** Data for this exercise follows **

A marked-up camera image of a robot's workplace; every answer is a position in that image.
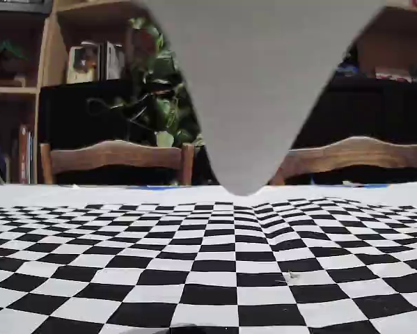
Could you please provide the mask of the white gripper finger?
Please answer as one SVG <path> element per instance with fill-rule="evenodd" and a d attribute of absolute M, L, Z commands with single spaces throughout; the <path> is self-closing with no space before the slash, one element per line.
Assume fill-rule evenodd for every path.
<path fill-rule="evenodd" d="M 383 1 L 144 1 L 187 84 L 211 167 L 247 196 L 272 178 Z"/>

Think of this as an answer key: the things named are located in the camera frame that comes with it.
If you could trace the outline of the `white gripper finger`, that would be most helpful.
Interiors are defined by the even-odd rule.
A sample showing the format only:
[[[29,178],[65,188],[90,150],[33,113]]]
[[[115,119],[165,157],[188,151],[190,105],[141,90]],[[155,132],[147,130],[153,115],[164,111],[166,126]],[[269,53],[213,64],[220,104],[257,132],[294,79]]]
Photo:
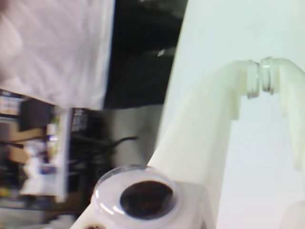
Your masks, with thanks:
[[[262,90],[278,93],[282,114],[287,117],[296,169],[305,167],[305,72],[285,58],[260,61]]]
[[[149,165],[178,185],[173,229],[214,229],[232,122],[245,95],[256,97],[259,64],[235,61],[204,77],[187,94]]]

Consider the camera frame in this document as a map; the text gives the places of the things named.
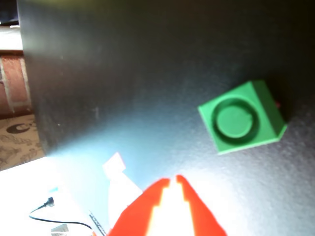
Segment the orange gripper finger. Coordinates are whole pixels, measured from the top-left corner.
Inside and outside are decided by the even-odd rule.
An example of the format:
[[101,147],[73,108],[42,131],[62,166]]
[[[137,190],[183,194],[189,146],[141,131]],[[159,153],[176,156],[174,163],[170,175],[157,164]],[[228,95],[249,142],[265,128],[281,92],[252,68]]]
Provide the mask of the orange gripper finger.
[[110,236],[144,236],[147,233],[153,207],[161,201],[164,188],[168,187],[170,179],[161,178],[151,184],[134,200],[120,215]]
[[177,175],[176,181],[182,185],[184,198],[189,202],[194,234],[196,236],[226,236],[225,230],[217,222],[212,212],[200,199],[187,179],[182,175]]

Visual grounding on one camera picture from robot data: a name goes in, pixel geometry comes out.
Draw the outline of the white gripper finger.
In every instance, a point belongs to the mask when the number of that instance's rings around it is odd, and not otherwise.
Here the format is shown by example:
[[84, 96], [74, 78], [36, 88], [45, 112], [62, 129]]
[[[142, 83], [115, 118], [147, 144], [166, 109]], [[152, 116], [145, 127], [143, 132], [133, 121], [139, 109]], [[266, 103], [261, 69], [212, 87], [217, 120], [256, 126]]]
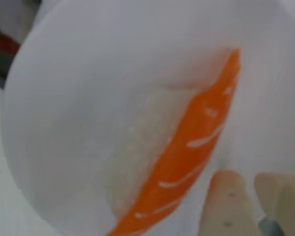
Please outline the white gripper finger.
[[218, 171], [211, 181], [199, 223], [200, 236], [259, 236], [245, 178]]
[[295, 236], [295, 176], [263, 172], [254, 178], [260, 205], [287, 236]]

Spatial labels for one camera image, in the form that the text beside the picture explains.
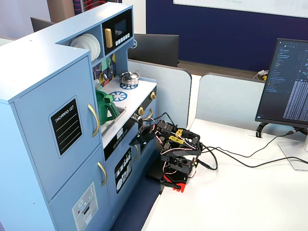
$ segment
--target green watering can
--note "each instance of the green watering can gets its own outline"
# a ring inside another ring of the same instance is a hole
[[[107,95],[105,92],[100,90],[96,90],[95,93],[98,104],[98,113],[100,116],[100,125],[117,118],[120,113],[113,103],[113,96]]]

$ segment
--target gray carpet
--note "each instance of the gray carpet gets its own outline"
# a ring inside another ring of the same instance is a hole
[[[1,222],[0,222],[0,231],[5,231],[4,227],[2,226]]]

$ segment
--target black cable
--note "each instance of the black cable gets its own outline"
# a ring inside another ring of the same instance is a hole
[[[207,169],[209,170],[212,170],[212,171],[216,171],[218,169],[218,162],[217,162],[217,158],[216,156],[214,155],[214,153],[212,152],[212,150],[210,150],[208,147],[206,147],[204,144],[202,144],[204,149],[206,148],[208,151],[207,152],[210,152],[215,160],[215,164],[216,164],[216,167],[215,168],[212,168],[210,165],[204,163],[203,161],[197,159],[197,162],[200,163],[202,166],[206,167]]]
[[[162,113],[162,115],[161,115],[161,116],[159,116],[159,117],[157,117],[157,118],[155,118],[155,119],[153,119],[153,120],[159,119],[159,118],[163,117],[164,115],[167,115],[167,116],[168,116],[168,118],[170,119],[171,123],[173,124],[173,126],[175,126],[175,124],[173,123],[173,121],[172,121],[171,117],[168,115],[168,113],[167,113],[167,112]]]
[[[301,161],[301,162],[303,162],[305,164],[308,164],[308,162],[306,160],[300,159],[300,158],[295,157],[295,156],[290,156],[290,157],[280,158],[280,159],[276,159],[276,160],[271,160],[271,161],[268,161],[268,162],[265,162],[265,163],[262,163],[262,164],[259,164],[259,165],[256,165],[256,166],[250,166],[250,165],[247,165],[247,164],[243,163],[242,161],[236,159],[235,157],[231,156],[230,154],[228,154],[228,153],[226,153],[226,152],[224,152],[222,150],[219,150],[218,148],[214,148],[214,147],[209,147],[209,148],[212,148],[212,150],[217,150],[217,151],[227,155],[228,157],[232,158],[233,160],[239,162],[240,164],[242,164],[242,165],[244,165],[246,167],[250,167],[250,168],[256,168],[256,167],[267,165],[267,164],[270,164],[270,163],[273,163],[273,162],[277,162],[277,161],[281,161],[281,160],[287,160],[287,159],[296,159],[296,160]]]
[[[284,135],[275,136],[275,137],[274,137],[270,142],[268,142],[263,148],[261,148],[261,149],[255,151],[254,153],[252,153],[252,154],[249,155],[249,156],[241,155],[241,154],[238,154],[238,153],[233,153],[233,152],[230,152],[230,151],[228,151],[228,150],[224,150],[224,149],[222,149],[221,147],[217,147],[217,148],[219,148],[220,150],[222,150],[222,151],[224,151],[224,152],[231,153],[231,154],[233,154],[233,155],[239,155],[239,156],[241,156],[241,157],[250,158],[250,157],[252,157],[254,154],[256,154],[257,152],[260,152],[261,150],[265,149],[265,148],[266,148],[270,143],[272,143],[276,138],[278,138],[278,137],[284,137],[284,136],[288,136],[288,135],[292,135],[293,133],[298,132],[299,130],[300,130],[300,128],[295,128],[294,130],[291,130],[291,131],[287,132],[287,133],[284,134]]]

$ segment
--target monitor screen
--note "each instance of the monitor screen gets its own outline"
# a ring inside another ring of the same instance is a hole
[[[308,41],[278,40],[256,121],[308,128]]]

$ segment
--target blue wall
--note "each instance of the blue wall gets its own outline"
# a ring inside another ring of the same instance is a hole
[[[148,34],[179,34],[179,59],[259,71],[277,38],[308,40],[308,19],[146,0]]]

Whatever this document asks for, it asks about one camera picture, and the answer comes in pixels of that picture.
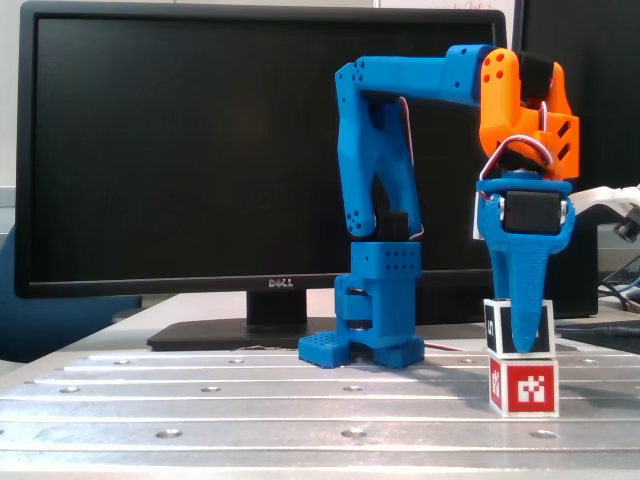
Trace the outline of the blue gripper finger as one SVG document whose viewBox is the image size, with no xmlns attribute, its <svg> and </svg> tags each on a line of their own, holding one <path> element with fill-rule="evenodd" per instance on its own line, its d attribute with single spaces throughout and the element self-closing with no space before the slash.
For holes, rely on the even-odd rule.
<svg viewBox="0 0 640 480">
<path fill-rule="evenodd" d="M 479 233 L 489 250 L 495 296 L 511 304 L 512 342 L 521 354 L 534 347 L 549 257 L 566 248 L 572 231 L 557 236 Z"/>
</svg>

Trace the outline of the blue gripper body black servo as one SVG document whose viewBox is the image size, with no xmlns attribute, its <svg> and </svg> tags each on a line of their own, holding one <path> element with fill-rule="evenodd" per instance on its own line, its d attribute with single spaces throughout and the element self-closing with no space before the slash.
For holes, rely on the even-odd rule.
<svg viewBox="0 0 640 480">
<path fill-rule="evenodd" d="M 568 181 L 542 176 L 503 176 L 479 180 L 477 228 L 482 236 L 497 232 L 543 236 L 573 230 L 573 205 Z"/>
</svg>

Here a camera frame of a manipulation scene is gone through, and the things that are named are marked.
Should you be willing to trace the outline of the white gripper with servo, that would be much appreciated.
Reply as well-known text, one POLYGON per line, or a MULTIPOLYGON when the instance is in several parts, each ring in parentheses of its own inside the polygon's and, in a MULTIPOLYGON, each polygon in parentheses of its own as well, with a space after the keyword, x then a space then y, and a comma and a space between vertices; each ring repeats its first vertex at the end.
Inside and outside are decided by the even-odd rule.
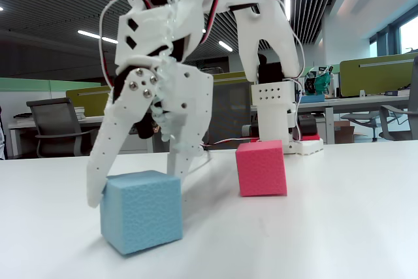
POLYGON ((147 111, 169 119, 167 174, 183 180, 195 157, 203 155, 202 139, 212 111, 212 75, 172 57, 134 56, 116 69, 114 87, 87 165, 87 200, 101 202, 106 177, 135 123, 147 111))

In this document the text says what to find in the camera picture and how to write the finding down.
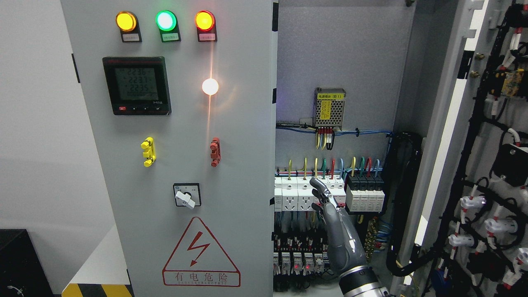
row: yellow black hazard stripe
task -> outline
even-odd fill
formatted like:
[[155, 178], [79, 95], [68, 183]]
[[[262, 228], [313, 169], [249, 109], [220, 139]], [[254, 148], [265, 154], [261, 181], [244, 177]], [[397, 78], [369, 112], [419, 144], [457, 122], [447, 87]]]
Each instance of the yellow black hazard stripe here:
[[69, 284], [62, 297], [134, 297], [131, 285]]

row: warning triangle sign
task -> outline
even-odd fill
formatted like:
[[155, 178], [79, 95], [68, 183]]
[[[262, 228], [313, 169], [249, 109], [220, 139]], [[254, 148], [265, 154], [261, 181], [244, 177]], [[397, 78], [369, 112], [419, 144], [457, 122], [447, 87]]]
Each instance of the warning triangle sign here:
[[163, 268], [167, 286], [240, 286], [240, 271], [201, 218], [193, 217]]

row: digital power meter
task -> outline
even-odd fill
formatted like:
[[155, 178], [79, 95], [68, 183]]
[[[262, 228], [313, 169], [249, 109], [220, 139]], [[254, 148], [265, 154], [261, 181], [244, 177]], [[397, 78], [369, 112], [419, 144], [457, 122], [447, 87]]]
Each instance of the digital power meter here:
[[168, 115], [164, 57], [104, 57], [106, 83], [115, 115]]

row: yellow terminal
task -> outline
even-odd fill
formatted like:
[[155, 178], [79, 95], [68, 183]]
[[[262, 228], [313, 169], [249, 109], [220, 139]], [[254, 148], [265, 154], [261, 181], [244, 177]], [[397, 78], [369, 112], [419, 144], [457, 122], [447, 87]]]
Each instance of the yellow terminal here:
[[143, 140], [143, 142], [141, 143], [141, 148], [143, 149], [143, 158], [145, 158], [143, 165], [145, 167], [149, 167], [156, 160], [156, 150], [154, 148], [154, 138], [147, 137], [145, 140]]

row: red wire
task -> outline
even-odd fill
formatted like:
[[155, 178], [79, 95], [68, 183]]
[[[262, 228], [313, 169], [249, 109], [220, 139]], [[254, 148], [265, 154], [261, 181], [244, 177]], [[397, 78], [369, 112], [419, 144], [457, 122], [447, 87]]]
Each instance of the red wire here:
[[332, 158], [332, 177], [330, 178], [331, 180], [334, 179], [334, 166], [335, 166], [335, 159]]
[[365, 170], [366, 170], [366, 166], [369, 166], [369, 170], [366, 172], [366, 177], [370, 177], [370, 170], [372, 169], [372, 159], [370, 157], [368, 157], [366, 159], [366, 163], [365, 163]]

** End of Data for this exercise **

The stretch to restate runs from the line above containing "A sample showing" through the line containing "An example of". Copy it word for word, ends included, without pictures.

A sample showing the format only:
[[[29,178],[65,188],[90,150],[33,113]]]
[[[115,119],[165,157],[188,151],[190,105],[141,90]],[[155,132],[147,130],[153,115],[164,111],[166,126]],[[269,53],[213,64],[220,104],[257,132],[294,79]]]
Photo:
Your masks, with thanks:
[[[262,90],[278,93],[282,114],[287,117],[296,169],[305,167],[305,72],[285,58],[260,61]]]
[[[149,165],[178,185],[173,229],[214,229],[232,122],[245,95],[256,97],[259,64],[235,61],[204,77],[187,94]]]

Consider the camera frame in this document as a map; the text gives the places of the things named.
Segment the orange gripper finger. Coordinates are whole pixels, measured from the top-left corner.
Inside and outside are decided by the even-odd rule.
An example of the format:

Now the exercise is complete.